Figure 2. miR-193b inhibits motility and growth of ovarian cancer cells.

(a-d) miR-193b stable overexpression. (a) Colony formation. HeyA8 cells stably expressing miR-193b or vector controls were seeded in 6 well plates for a colony formation assay. Colonies were fixed after 2 weeks, stained and counted (mean ± SD; 3 independent experiments). (b) Migration. HeyA8 cells stably expressing miR-193b or control vector were seeded on 8 μm pore size inserts and allowed to migrate towards medium containing 10% FB. Migrated cells were fixed, imaged and quantified (mean±SD; 3 independent experiments). (c) Adhesion.
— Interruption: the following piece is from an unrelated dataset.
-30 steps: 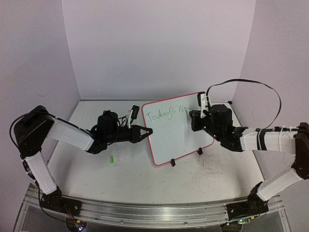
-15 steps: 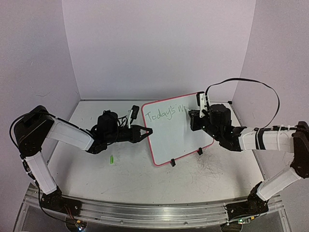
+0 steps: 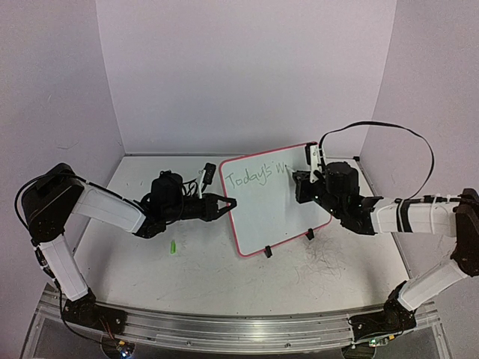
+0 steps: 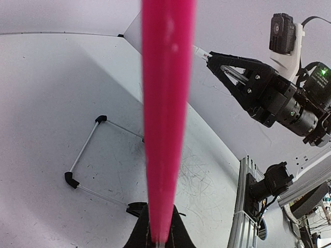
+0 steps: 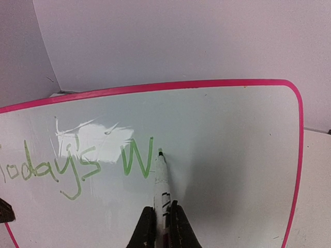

HeyA8 GFP cells stably expressing miR-193b or control vector were seeded on the 3D culture model and allowed to adhere for 1 hour and quantified using a fluorescent plate reader (mean±SD; 3 independent experiments). (d) Invasion. HeyA8 GFP cells stably expressing miR-193b were allowed to invade through the 3D culture assembled in the upper chamber of 8 μm pore transwell inserts to assess their ability to invade through the surface of the omentum. The invaded HeyA8GFP cells were imaged and quantified (mean±SD; 3 independent experiments). (e-f) miR-193b inhibition. (e) Colony formation. HeyA8 cells were transfected with anti-miR-193b or negative control oligomers and a colony formation assay performed as described in (a) (mean±SD; 3 independent experiments). (f) Migration. HeyA8 cells were transfected with anti-miR-193b and used in a transwell migration assay (mean±SD; 3 independent experiments). * p<0.01, Students t test.